TASK PROMPT =
Give the count of lines in the data that include "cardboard", with no other words.

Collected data
============================================================

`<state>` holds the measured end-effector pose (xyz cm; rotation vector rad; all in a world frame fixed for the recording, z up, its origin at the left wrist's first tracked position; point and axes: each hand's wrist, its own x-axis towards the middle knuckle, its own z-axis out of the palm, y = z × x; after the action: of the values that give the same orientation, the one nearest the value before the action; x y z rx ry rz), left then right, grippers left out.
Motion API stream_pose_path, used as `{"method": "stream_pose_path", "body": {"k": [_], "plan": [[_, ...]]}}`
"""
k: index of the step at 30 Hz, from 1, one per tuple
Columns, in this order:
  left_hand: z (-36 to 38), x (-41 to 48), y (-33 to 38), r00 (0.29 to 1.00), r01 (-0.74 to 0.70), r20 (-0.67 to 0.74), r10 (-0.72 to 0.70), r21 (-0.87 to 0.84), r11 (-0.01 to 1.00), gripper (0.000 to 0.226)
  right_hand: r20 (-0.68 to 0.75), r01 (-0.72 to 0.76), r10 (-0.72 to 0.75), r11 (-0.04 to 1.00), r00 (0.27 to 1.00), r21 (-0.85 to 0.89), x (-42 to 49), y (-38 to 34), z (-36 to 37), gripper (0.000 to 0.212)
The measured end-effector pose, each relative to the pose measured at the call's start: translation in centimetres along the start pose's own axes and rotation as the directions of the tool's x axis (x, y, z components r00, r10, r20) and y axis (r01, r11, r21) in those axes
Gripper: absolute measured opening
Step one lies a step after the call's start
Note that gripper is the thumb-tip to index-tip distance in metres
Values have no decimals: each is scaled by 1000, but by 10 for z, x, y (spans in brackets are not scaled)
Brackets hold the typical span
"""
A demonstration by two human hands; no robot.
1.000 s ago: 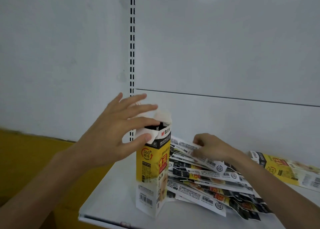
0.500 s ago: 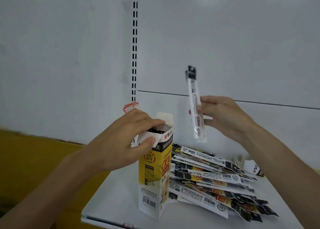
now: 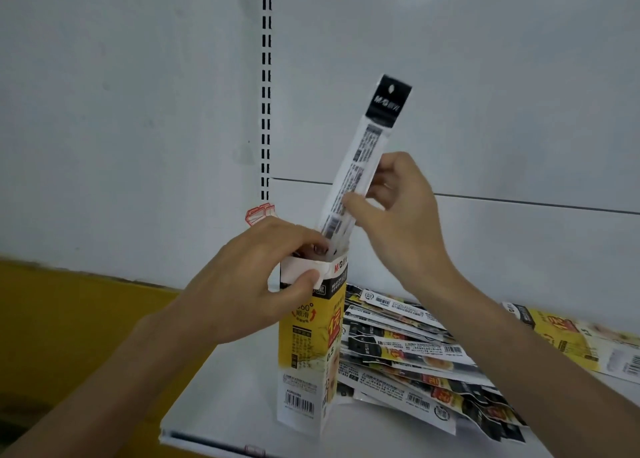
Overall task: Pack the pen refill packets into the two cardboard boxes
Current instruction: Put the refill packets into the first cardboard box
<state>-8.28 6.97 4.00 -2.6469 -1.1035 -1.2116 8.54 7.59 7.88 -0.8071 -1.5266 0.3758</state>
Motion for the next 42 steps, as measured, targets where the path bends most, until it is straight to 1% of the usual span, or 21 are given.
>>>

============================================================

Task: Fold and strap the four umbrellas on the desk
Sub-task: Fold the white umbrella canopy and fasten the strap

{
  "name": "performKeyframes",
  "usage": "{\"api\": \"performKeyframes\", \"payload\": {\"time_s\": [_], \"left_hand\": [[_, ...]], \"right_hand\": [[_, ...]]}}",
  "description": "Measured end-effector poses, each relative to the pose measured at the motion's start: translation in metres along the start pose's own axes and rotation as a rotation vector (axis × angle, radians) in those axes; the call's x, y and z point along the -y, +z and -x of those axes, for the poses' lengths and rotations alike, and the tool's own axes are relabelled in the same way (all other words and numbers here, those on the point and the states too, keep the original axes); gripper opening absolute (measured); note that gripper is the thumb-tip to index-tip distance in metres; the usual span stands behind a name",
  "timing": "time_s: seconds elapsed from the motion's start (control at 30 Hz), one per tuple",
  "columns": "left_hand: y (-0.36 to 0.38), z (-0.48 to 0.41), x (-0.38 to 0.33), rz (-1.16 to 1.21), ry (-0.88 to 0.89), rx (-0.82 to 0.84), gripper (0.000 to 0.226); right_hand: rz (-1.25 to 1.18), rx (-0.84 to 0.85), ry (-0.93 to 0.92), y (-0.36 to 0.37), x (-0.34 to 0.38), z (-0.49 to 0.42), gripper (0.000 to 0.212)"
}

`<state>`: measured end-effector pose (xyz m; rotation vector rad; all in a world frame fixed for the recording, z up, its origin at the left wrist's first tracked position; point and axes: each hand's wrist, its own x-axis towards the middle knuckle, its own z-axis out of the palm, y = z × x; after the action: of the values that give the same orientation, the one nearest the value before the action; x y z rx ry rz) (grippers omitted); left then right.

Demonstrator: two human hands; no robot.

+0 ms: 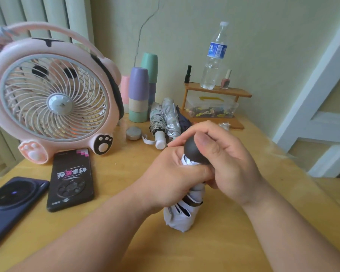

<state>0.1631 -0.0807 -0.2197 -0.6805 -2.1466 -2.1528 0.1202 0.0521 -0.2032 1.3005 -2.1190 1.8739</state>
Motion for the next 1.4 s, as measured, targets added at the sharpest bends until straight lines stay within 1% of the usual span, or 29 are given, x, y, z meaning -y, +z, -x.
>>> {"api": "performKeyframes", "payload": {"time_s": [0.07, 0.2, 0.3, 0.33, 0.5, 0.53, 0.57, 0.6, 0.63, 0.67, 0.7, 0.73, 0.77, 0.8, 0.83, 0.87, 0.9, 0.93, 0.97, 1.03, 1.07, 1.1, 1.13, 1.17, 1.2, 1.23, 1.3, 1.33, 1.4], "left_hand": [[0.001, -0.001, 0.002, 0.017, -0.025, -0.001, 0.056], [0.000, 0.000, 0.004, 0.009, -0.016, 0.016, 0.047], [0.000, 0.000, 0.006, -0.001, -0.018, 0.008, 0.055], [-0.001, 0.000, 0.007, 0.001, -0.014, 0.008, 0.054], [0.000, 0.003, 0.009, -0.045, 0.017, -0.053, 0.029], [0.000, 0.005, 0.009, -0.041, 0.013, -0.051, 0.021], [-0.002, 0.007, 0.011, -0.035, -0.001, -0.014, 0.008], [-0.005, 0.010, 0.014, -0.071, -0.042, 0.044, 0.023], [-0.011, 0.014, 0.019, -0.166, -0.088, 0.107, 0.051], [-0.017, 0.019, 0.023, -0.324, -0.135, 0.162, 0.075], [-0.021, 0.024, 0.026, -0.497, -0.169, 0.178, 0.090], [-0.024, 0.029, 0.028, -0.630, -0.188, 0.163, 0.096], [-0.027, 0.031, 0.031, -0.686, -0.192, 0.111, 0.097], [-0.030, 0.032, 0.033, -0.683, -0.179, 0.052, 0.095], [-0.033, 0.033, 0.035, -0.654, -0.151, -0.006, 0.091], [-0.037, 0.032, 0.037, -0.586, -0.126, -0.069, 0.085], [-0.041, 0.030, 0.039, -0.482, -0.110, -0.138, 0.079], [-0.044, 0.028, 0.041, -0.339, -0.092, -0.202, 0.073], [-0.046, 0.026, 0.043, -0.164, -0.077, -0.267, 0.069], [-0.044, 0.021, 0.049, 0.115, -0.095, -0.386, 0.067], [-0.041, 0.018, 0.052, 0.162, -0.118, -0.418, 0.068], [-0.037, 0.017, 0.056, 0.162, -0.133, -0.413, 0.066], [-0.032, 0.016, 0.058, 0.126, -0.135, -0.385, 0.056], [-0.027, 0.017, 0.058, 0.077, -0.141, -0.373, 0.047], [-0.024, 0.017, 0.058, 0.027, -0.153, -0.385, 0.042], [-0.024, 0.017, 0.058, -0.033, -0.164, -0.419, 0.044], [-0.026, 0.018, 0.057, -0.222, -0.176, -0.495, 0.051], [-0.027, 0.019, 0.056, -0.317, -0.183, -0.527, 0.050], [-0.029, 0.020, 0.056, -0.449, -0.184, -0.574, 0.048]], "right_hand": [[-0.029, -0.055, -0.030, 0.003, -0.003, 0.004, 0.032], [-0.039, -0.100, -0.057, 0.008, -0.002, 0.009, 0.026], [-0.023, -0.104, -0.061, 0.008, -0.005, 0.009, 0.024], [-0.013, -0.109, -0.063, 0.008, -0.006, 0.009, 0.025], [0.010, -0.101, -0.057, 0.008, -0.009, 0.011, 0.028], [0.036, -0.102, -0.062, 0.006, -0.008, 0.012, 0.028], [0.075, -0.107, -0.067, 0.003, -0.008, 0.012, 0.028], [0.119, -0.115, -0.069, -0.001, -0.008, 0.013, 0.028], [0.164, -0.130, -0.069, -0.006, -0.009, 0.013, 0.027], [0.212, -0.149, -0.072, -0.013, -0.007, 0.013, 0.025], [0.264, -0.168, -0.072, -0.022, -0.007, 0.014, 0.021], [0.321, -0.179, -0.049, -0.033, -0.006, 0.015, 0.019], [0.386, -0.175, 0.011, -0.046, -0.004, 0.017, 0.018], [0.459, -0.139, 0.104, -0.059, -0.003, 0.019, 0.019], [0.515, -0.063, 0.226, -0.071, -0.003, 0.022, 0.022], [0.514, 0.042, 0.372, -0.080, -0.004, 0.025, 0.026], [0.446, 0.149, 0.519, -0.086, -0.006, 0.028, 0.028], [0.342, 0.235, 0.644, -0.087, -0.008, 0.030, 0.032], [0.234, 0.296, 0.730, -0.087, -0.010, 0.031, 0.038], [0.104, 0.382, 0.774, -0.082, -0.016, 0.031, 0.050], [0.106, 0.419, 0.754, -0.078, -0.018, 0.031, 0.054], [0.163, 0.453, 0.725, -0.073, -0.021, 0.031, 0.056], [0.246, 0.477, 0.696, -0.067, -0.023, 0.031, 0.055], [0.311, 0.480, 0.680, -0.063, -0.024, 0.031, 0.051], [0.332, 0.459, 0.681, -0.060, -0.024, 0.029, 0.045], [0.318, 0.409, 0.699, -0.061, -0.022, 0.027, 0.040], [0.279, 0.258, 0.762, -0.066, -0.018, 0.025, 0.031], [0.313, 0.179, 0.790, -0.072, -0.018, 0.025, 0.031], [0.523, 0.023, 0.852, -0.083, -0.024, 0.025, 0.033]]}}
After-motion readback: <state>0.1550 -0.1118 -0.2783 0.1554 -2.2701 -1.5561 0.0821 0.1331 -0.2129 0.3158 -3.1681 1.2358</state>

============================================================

SOLUTION FOR THIS PROBLEM =
2